Action item
After locating the line that contains "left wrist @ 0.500" in the data below, set down exactly that line and each one after it through the line that contains "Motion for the", and nothing more.

* * * * * * * * *

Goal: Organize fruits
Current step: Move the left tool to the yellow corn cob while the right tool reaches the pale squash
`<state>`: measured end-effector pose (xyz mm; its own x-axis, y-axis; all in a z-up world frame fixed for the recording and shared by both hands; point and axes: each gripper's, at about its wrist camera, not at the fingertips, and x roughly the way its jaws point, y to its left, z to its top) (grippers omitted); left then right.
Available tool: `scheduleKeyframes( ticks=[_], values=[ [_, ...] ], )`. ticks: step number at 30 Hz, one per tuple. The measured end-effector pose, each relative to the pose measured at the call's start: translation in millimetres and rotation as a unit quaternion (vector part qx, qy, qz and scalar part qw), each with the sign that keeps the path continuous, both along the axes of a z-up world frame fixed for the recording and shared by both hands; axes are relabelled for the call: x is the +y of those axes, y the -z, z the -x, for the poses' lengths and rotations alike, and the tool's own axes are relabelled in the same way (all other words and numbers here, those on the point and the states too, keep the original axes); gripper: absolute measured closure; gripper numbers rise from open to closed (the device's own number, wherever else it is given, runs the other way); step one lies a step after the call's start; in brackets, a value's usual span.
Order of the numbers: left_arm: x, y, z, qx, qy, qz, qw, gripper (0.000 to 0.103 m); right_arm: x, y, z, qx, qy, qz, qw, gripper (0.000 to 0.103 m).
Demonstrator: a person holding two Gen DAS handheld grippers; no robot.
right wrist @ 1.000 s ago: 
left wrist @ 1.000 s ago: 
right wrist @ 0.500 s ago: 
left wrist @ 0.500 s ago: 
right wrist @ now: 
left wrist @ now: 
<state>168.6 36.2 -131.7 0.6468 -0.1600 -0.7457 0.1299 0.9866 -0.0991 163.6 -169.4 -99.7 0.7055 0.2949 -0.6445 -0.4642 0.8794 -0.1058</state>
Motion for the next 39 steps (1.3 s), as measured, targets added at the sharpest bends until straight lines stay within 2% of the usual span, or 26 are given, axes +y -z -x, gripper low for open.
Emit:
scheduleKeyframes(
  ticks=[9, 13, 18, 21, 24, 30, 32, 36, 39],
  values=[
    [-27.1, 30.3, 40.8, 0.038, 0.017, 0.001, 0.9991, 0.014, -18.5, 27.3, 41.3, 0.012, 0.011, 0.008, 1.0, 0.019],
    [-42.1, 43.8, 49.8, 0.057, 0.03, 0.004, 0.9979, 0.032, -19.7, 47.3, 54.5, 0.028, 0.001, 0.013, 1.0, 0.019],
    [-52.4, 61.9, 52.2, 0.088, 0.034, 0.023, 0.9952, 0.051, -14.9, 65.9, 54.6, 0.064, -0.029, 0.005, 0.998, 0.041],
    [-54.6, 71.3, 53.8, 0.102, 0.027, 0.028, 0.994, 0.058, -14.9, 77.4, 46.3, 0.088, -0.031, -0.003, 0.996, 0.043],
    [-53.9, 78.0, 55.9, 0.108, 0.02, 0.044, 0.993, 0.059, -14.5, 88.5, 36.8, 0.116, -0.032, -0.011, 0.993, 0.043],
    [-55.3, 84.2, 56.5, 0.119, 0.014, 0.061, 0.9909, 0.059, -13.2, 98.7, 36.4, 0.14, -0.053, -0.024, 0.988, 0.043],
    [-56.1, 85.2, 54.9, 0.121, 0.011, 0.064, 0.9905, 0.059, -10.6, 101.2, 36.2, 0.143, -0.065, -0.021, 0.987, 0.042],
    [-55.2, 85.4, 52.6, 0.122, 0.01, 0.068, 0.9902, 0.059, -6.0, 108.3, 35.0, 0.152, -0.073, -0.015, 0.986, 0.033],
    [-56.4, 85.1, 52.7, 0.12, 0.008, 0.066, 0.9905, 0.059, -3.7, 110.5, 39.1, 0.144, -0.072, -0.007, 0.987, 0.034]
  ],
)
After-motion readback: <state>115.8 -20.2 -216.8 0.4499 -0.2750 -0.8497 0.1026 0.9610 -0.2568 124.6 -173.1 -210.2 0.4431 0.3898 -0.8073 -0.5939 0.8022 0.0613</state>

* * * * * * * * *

Response to the task
left wrist @ 0.500 s ago: 
right wrist @ now: 
left wrist @ now: 
<state>168.6 36.2 -131.7 0.6468 -0.1600 -0.7457 0.1299 0.9866 -0.0991 163.6 -169.4 -99.7 0.7055 0.2949 -0.6445 -0.4642 0.8794 -0.1058</state>
Motion for the next 39 steps (1.3 s), as measured, targets added at the sharpest bends until straight lines stay within 2% of the usual span, or 26 are given, axes +y -z -x, gripper low for open.

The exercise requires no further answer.